__Goal of the exercise__:
Using the data below, copy out all lines with the word "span".

__Information shown__:
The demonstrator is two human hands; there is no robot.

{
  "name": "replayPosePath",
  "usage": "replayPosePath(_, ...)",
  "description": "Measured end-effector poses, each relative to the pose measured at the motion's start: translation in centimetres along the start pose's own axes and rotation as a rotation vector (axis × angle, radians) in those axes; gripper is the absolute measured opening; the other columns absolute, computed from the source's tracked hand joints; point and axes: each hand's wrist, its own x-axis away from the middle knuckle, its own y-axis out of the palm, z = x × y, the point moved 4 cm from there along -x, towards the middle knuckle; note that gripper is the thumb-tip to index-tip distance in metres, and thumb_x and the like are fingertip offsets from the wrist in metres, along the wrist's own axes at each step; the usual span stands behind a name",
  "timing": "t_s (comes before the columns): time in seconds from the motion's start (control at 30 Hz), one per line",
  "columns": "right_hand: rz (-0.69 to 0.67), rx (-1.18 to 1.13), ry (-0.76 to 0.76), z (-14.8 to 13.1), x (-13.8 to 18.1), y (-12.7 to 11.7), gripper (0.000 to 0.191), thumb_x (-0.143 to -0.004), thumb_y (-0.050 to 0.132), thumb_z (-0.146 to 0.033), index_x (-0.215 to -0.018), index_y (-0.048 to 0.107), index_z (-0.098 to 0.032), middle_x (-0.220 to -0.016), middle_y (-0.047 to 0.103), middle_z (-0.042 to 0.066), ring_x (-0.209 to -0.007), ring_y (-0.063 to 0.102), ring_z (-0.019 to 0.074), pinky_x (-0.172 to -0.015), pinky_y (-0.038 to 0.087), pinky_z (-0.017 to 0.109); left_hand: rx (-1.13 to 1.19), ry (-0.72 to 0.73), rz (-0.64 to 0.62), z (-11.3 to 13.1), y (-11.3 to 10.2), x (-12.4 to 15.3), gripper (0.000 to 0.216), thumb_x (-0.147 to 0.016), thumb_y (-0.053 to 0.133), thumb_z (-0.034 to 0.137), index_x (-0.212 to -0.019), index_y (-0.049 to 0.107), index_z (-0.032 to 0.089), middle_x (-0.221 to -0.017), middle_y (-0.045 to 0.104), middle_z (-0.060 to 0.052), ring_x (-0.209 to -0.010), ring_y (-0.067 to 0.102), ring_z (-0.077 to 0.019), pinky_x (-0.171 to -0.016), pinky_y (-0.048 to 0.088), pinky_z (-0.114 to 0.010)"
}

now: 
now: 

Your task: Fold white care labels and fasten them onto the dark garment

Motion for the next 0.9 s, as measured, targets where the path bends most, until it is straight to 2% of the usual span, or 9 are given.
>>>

__Completed exercise__:
  "description": "Measured end-effector poses, each relative to the pose measured at the motion's start: translation in centimetres along the start pose's own axes and rotation as a rotation vector (axis × angle, radians) in those axes; gripper is the absolute measured opening; the other columns absolute, computed from the source's tracked hand joints; point and axes: each hand's wrist, its own x-axis away from the middle knuckle, its own y-axis out of the palm, z = x × y, the point moved 4 cm from there along -x, towards the middle knuckle; note that gripper is the thumb-tip to index-tip distance in metres, and thumb_x and the like are fingertip offsets from the wrist in metres, along the wrist's own axes at each step; the usual span stands behind a name",
Motion for the next 0.9 s, as measured, targets where the path bends most, until it is straight to 2% of the usual span, or 9 are given.

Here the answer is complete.